• **WORK TO BE COMPLETED**
Copy out the full data exactly as given; pictures should not be included.
━━━ DATA EXTRACT
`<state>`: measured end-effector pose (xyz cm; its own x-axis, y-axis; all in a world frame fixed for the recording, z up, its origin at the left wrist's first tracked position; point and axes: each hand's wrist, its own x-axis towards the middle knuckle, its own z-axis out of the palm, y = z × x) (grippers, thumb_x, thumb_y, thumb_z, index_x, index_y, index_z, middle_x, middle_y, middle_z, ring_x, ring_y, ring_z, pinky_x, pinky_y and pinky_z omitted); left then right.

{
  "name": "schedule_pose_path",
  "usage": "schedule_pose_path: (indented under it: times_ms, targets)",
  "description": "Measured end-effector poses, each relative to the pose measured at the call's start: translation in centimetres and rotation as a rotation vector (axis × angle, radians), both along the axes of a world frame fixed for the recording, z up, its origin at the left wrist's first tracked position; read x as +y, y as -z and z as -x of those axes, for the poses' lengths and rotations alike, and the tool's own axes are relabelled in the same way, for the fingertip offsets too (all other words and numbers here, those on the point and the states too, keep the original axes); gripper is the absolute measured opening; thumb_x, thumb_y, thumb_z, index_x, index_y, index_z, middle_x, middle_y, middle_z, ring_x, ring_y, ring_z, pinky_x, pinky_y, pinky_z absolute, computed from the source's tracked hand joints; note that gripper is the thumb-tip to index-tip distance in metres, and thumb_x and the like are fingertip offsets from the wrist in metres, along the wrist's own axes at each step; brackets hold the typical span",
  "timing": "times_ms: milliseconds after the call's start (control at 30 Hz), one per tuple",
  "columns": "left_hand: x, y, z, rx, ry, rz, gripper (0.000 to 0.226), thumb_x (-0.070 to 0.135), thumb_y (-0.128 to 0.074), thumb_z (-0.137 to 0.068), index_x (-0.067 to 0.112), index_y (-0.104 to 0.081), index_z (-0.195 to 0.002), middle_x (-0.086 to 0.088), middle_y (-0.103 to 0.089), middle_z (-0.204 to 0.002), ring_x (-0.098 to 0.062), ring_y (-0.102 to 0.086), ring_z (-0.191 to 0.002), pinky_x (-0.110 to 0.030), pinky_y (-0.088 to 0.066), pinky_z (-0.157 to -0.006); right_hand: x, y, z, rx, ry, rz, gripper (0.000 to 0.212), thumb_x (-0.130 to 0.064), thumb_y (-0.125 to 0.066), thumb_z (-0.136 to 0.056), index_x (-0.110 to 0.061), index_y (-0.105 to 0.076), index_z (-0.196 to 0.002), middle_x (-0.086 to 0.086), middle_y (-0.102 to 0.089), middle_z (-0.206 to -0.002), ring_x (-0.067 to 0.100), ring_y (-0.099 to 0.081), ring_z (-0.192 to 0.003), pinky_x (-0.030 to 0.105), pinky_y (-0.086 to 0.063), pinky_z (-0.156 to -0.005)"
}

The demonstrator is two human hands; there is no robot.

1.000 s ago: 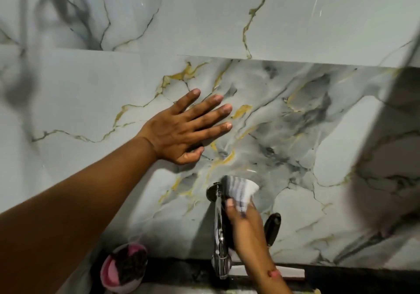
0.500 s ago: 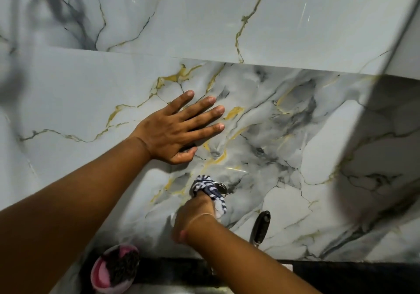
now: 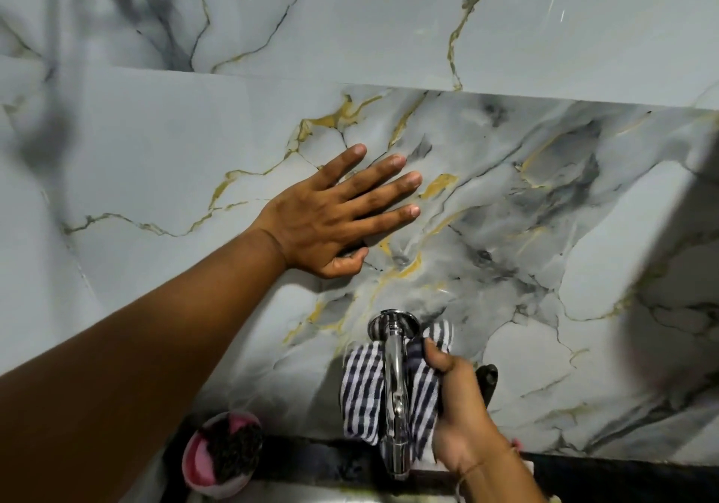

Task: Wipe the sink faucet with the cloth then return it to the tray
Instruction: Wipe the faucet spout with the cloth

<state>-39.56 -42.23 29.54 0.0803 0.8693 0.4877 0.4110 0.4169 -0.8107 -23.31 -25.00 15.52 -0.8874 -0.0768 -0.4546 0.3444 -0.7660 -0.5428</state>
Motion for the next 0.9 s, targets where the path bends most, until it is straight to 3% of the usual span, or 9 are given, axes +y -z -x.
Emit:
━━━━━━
• **SOLUTION TO THE EXERCISE**
`<state>`: measured end-effector pose (xyz cm; its own x-axis, y-axis; all in a world frame fixed for the recording, z up, its origin at the left wrist's first tracked position; point and axes: each hand's wrist, its own x-axis towards the middle knuckle, its own z-axis out of the palm, y = z × x) (grippers, thumb_x, thumb_y, thumb_z, index_x, index_y, index_z, middle_x, middle_y, middle_z, ring_x, ring_y, ring_z, pinky_x, pinky_y and pinky_z omitted); left then right.

{
  "name": "schedule_pose_path",
  "usage": "schedule_pose_path: (indented under it: times_ms, targets)",
  "description": "Measured end-effector poses, each relative to the pose measured at the call's start: translation in centimetres and rotation as a rotation vector (axis × angle, radians), both along the axes of a world frame fixed for the recording, z up, its origin at the left wrist's first tracked position; read x as +y, y as -z and z as -x of those axes, for the poses' lengths and rotations alike, and the tool's own axes are relabelled in the same way, for the fingertip offsets too (all other words and numbers here, those on the point and the states too, keep the original axes); gripper is the absolute measured opening; thumb_x, thumb_y, thumb_z, index_x, index_y, index_z, middle_x, middle_y, middle_z, ring_x, ring_y, ring_z, pinky_x, pinky_y, pinky_z absolute, computed from the source's tracked hand joints; note that gripper is the thumb-tip to index-tip distance in metres, and thumb_x and the like are fingertip offsets from the wrist in metres, along the wrist's own axes at each step; brackets hold the typical span",
  "timing": "times_ms: milliseconds after the call's start (control at 30 Hz), one per tuple",
  "columns": "left_hand: x, y, z, rx, ry, rz, gripper (0.000 to 0.226), thumb_x (-0.070 to 0.135), thumb_y (-0.128 to 0.074), thumb_z (-0.137 to 0.068), index_x (-0.067 to 0.112), index_y (-0.104 to 0.081), index_z (-0.195 to 0.002), middle_x (-0.086 to 0.088), middle_y (-0.103 to 0.089), middle_z (-0.204 to 0.002), ring_x (-0.098 to 0.062), ring_y (-0.102 to 0.086), ring_z (-0.191 to 0.002), pinky_x (-0.110 to 0.030), pinky_y (-0.088 to 0.066), pinky_z (-0.157 to -0.006); right_hand: x, y, z, rx, ry, rz, gripper (0.000 to 0.212), thumb_x (-0.130 to 0.064), thumb_y (-0.125 to 0.066), thumb_z (-0.136 to 0.056), index_x (-0.110 to 0.061), index_y (-0.105 to 0.076), index_z (-0.196 to 0.002), middle_x (-0.086 to 0.086), middle_y (-0.102 to 0.089), middle_z (-0.206 to -0.002), ring_x (-0.067 to 0.100), ring_y (-0.099 to 0.081), ring_z (-0.192 to 0.003), pinky_x (-0.030 to 0.105), pinky_y (-0.086 to 0.063), pinky_z (-0.156 to -0.005)"
}

The demonstrator is two human hands; there is no robot.

1.000 s ago: 
0.500 s ago: 
now: 

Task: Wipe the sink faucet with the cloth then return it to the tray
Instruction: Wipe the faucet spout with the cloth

<state>-39.56 -42.23 29.54 0.0803 0.8693 0.4877 0.4110 0.4169 -0.8107 -23.31 -25.00 15.52 -0.8874 -0.0768 -0.4546 0.3444 -0.7660 -0.5428</state>
Motion for the next 0.9 s, targets where the path bends most, until it is straight to 3% of the usual span, or 9 are given, axes +y -z -x.
Emit:

This completes the output for the exercise.